Postcranial remains: a humerus, DMR-KS-05-03-20-2(1), preserves the shaft and distal part (Fig. L–N). We attribute this humerus to Bos sauveli  according to the proportional correlation with the extant specimens (Tab. 13 and Appendix 7). This specimen is also smaller than that of extant Bos javanicus  and Bos gaurus  (Appendices 1 and 7).

Taxonomic remarks and comparisons.

Southeast Asian large bovids are accurately identified by differences in cranial features (especially horn cores), although they show sexual and ontogenetic variation in morphology. Lacking the cranial remains, it is difficult to make a distinction within the species of Bos  . Due to the lack of cranial remains of koupreys ( Bos sauveli  ) collected from Khok Sung, we identify these fossils on the basis of dental features.

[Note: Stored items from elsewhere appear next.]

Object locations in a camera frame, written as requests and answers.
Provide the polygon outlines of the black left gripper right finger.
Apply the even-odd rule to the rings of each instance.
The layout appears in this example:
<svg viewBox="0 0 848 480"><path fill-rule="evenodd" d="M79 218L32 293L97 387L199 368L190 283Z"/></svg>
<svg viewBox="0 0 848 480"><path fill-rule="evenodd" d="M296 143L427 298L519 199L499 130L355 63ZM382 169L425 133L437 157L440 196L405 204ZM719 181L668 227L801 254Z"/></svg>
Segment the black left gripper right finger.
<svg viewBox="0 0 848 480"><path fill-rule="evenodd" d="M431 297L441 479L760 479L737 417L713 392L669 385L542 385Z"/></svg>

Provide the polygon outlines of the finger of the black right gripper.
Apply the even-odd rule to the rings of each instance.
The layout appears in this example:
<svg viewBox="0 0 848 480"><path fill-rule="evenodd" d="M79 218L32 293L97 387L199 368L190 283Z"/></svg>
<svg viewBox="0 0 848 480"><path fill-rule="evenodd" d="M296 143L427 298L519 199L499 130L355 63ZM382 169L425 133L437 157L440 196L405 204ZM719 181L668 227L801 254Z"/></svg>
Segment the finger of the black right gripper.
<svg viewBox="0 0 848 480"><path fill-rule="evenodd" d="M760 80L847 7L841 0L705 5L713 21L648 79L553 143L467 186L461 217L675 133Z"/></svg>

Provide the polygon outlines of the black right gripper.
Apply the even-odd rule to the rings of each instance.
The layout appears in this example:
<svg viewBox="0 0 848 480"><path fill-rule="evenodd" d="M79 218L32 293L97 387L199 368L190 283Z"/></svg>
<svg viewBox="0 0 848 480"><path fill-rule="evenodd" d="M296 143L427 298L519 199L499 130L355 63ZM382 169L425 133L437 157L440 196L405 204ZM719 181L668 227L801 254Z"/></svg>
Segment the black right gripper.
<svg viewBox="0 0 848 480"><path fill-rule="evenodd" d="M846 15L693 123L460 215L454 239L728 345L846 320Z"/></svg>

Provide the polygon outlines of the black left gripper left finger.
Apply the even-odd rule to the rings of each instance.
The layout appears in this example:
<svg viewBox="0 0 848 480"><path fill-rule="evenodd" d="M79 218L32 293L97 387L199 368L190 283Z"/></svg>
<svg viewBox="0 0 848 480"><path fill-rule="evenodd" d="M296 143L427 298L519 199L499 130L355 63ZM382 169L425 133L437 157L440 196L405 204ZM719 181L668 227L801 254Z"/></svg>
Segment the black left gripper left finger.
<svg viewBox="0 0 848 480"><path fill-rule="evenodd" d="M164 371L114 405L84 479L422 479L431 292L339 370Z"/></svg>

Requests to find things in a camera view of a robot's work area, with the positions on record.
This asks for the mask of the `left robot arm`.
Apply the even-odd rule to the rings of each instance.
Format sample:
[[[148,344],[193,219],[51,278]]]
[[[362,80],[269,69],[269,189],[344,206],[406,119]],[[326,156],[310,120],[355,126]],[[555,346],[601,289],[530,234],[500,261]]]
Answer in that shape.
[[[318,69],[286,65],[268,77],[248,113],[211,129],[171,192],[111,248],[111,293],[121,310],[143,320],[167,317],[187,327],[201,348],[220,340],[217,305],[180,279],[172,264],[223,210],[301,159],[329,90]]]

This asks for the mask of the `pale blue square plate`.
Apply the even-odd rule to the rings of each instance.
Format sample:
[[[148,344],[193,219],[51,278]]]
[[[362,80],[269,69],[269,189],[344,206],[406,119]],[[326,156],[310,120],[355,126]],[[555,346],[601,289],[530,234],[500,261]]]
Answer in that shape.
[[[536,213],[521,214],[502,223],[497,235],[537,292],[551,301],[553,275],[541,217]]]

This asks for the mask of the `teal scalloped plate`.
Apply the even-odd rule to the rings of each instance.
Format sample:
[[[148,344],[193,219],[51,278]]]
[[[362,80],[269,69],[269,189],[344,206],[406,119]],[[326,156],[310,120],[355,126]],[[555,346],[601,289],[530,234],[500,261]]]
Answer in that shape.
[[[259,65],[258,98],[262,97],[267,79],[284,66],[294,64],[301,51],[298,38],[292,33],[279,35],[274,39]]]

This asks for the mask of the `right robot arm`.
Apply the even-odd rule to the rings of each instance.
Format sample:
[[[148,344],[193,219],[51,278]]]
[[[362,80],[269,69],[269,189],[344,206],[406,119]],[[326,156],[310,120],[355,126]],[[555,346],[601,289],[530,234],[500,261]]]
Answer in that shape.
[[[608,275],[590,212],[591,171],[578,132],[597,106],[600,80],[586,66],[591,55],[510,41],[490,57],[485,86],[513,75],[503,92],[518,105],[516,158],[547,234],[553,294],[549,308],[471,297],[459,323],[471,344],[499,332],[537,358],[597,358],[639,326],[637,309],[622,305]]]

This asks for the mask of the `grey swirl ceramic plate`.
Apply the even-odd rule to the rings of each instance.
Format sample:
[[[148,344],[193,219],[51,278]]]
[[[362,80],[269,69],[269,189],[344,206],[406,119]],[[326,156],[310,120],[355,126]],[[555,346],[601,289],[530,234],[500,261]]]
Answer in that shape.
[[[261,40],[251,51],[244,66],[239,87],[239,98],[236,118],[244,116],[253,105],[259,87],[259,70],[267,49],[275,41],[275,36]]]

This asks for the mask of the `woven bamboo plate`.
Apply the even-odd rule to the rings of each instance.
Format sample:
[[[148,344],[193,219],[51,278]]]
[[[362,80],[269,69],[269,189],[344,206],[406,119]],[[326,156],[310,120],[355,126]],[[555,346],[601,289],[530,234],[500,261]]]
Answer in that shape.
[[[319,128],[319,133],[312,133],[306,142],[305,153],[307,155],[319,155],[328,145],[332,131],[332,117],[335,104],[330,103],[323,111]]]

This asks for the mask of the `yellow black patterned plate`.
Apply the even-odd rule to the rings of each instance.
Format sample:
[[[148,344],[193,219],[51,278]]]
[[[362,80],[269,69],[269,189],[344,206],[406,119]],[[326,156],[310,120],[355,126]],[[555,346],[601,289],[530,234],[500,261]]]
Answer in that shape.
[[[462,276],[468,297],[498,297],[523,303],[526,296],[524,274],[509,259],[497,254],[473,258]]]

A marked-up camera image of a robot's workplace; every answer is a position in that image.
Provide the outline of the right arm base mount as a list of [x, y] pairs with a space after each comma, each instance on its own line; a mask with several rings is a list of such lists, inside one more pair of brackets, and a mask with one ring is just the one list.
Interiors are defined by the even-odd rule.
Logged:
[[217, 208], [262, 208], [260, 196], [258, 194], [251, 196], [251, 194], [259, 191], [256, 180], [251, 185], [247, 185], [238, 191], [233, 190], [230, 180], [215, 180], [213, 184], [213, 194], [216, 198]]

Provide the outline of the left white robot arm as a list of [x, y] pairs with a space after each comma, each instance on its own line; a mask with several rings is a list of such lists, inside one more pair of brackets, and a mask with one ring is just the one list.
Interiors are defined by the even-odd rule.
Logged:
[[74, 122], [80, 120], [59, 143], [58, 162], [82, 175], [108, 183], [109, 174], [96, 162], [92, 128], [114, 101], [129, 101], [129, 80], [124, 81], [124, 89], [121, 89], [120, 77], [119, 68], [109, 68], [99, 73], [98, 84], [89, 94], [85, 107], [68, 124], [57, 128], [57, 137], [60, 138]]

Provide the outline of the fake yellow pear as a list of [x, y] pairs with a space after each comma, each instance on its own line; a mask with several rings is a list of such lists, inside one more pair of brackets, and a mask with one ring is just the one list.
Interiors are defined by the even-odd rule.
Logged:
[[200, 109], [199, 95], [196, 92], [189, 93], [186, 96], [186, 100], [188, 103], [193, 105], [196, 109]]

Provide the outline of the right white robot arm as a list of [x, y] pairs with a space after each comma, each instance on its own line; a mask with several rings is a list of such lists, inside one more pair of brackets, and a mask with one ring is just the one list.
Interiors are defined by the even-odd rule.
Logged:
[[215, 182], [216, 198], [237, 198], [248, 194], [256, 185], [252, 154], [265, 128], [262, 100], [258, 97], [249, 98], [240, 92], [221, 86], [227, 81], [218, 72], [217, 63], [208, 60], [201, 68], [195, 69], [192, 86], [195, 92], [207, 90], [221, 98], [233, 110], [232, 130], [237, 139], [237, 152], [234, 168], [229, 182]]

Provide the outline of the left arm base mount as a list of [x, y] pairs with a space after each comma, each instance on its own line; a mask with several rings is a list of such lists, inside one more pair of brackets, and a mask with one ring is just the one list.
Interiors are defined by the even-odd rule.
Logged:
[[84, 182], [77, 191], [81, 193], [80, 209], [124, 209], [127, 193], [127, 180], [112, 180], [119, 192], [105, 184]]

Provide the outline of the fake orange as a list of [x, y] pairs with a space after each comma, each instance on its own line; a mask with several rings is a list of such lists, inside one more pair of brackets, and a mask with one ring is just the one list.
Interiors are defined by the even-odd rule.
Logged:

Based on our comparisons with some extant specimens ( MNHN-ZMO-1940-51 and MNHN-ZMO-10801), the cheek teeth of koupreys are similar to those of other species of Bos  , characterized by having hypsodont crowns, well-developed styles and stylids, a horse shoe-shaped infundibulum (anterior and posterior fossettes), and bifurcated or trifurcated entostyles depending on the wear stage. Among Southeast Asian large bovids, it differs from Bos javanicus  (banteng) and Bos gaurus  (gaur) in having a more developed postprotocristid on the p3 and p4, a metacentric chromosome-shaped molar in relation to the middle wear stage, a single large medial fossette on the upper molars, a flat lingual surface of the entostyle on the moderately to heavily worn molars. The M1 and M3 of Bos sauveli  are almost more square and rectangular in outline, respectively, compared to those of other Bos  species. Bos sauveli  is usually smaller than Bos gaurus  and Bubalus arnee  (wild water buffalo), but is often comparable in size to Bos javanicus  (Figs 26 and 27, and for the average of large bovid body mass, see Tab. 14).

According to the molecular phylogenetic analyses, the kouprey may have been domesticated in Cambodia ( Hassanin et al. 2006) and they are probably a feral animal derived from hybridization between Bos javanicus  and Bos taurus indicus  (zebu) ( Galbreath et al. 2006). However, the latter statement is not recently supported by the molecular sequences available for koupreys, bantengs, and zebus ( Hassanin and Ropiquet 2007). These authors indicated that the mitochondrial sequences of Cambodian bantengs are divergent from those of Javan bantengs, but similar to those of koupreys. They also proposed that the mitochondrial genome of koupreys seems to have been transferred by natural hybridization into the ancestor of Cambodian bantengs. The taxonomic status of koupreys is currently under discussion and additional molecular analyses on Southeast Asian bantengs need to be examined in the future. However, our taxonomic identification of Khok Sung bovids suggests an existence of the Pleistocene kouprey in Thailand because of its high similarities in dental features with the type specimen MNHN-ZMO-1940-51 and the specimen MNHN-ZMO-10801.